> WHAT TO PRODUCE: Copy the listing that follows exactly. Its pictures do not belong in the copy.

____________

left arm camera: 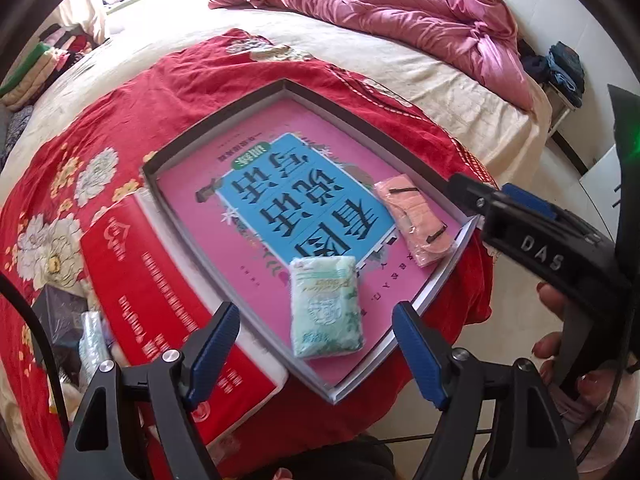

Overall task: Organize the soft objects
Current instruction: 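Move both tools back from the tray to the pile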

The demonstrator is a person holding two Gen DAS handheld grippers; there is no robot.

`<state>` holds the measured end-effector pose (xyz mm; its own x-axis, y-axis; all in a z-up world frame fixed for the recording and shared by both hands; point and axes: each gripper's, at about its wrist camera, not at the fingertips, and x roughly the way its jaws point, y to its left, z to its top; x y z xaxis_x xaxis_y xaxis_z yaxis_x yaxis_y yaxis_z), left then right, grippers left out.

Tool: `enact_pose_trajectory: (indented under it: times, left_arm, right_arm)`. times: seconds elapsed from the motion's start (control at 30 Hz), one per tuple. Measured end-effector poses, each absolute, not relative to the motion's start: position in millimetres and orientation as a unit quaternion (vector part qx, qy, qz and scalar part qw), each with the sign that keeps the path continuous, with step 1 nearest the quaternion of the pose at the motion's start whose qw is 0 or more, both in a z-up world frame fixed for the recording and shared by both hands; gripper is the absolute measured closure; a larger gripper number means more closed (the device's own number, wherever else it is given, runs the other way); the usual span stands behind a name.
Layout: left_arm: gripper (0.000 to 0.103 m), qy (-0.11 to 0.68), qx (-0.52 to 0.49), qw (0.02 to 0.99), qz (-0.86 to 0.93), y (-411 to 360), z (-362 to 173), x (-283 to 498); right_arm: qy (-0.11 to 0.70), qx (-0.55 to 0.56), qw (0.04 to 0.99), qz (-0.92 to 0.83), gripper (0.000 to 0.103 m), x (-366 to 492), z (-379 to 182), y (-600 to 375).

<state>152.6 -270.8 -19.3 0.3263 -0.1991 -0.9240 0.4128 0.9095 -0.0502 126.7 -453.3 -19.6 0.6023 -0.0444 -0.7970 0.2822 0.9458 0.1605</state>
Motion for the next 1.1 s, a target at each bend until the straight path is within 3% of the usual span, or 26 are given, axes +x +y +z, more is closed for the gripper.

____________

> YOUR SOLUTION:
left arm camera: 

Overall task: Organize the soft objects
Current instruction: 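Move both tools back from the tray to the pile
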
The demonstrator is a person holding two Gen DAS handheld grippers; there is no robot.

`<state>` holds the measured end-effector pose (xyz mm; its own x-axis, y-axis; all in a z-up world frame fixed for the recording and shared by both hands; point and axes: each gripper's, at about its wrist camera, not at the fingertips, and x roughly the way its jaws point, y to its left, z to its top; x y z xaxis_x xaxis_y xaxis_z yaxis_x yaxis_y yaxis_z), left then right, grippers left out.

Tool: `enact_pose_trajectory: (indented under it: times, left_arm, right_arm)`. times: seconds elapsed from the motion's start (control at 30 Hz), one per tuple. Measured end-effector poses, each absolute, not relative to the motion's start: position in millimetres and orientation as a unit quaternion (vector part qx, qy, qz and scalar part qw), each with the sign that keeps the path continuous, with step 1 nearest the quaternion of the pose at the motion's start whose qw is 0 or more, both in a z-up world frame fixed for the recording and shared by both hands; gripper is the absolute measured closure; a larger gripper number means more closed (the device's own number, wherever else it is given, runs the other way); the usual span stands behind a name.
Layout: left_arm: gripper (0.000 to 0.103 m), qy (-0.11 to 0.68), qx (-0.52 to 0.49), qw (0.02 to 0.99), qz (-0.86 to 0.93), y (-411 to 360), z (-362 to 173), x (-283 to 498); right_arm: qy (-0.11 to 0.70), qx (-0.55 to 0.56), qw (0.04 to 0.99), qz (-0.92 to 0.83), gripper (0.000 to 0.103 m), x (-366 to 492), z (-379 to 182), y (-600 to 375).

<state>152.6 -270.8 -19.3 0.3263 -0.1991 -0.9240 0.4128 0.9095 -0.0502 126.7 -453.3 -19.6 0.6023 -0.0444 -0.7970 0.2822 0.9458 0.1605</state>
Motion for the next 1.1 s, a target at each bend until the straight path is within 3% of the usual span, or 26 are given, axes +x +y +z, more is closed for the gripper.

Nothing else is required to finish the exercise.